What pisses me off is that everyone seems to be accepting this "explanation".
I watched the local BBC news on Tuesday night, just to see their report on the weather. They pointed out all the difficulties everyone had had looks like it took at least two hours to get into Belfast from any direction then said something like, "And we're all left wondering yet again how so little snow can cause so much disruption." Aha! I thought. This is the good bit. This is where they start asking people in charge of roads how and why they fucked up. This is, in fact, why I'm watching. Nope. It was actually the final line of the report.

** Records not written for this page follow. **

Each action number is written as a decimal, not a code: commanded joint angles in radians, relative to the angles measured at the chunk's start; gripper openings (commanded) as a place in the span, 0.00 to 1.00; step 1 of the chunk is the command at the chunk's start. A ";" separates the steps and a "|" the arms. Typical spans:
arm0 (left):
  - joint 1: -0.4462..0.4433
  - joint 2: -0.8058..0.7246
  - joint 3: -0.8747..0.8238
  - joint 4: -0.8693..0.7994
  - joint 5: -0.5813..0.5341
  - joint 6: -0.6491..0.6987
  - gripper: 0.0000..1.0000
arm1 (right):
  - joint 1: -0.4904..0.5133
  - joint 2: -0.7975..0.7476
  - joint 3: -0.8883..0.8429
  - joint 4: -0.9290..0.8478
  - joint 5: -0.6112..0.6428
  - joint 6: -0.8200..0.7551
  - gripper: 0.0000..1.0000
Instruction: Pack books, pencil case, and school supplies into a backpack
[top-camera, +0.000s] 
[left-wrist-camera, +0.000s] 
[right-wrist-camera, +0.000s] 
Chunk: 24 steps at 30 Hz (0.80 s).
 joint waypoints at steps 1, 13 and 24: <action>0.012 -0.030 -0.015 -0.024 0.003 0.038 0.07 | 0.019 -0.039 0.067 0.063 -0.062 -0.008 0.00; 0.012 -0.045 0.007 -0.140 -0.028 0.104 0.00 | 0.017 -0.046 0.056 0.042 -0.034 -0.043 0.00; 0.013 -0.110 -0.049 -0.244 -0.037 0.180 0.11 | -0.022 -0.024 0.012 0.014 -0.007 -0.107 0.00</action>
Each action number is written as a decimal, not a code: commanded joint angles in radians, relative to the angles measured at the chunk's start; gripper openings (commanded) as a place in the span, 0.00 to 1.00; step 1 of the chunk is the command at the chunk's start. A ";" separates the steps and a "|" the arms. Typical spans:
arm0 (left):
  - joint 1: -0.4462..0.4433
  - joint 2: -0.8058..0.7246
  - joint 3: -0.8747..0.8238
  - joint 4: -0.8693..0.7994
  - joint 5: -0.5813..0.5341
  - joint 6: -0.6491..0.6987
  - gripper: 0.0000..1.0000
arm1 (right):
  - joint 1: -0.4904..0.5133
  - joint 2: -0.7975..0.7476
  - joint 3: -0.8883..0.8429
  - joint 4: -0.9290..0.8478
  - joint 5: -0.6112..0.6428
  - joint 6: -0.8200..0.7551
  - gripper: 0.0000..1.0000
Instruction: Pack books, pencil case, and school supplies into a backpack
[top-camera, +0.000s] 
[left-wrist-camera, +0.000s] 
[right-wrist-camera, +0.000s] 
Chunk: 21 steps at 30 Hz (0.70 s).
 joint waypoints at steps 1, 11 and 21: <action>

A report that lasted at least ten minutes, yet which contained not even one single quote from anyone in the council whose job it is to stop so little snow causing so much disruption, and whose negligence led directly to people being injured in car crashes.
Meanwhile, Vic overheard a Northern Ireland Railways employee talking to one of his friends at Bangor West Station. He had known it was snowing, so had got up extra early and come out to grit the platforms. Surely a model employee who deserves some sort of raise, but probably didn't even get paid overtime for his efforts. Anyway, dealing with just one layer of snow used up his entire grit supply, so, when the second snowfall covered the grit, he couldn't put any more down, so he cleared the platforms with a makeshift shovel. Notice the word "makeshift" there. NIR provide their stations with enough grit to deal with no more than one snowfall, and no bloody shovel.
The council aren't always as ineffective as they are in the face of a light dusting of snow. We were wandering around the shops the other day when Vic got a call on her mobile. It was the Rate Collection Agency calling to find out who we are, since we've recently purchased a new house, and to ask how to contact the previous owner. At no point have we contacted the Rate Collection Agency or given them our phone numbers, and, if we had, we'd have given them the landline number. Yet here they were, ringing Vic on her mobile. Of course, the Data Protection Act prevents any company passing on her mobile phone number to another company or mere individual, but that doesn't seem to apply to the government. Funny, that.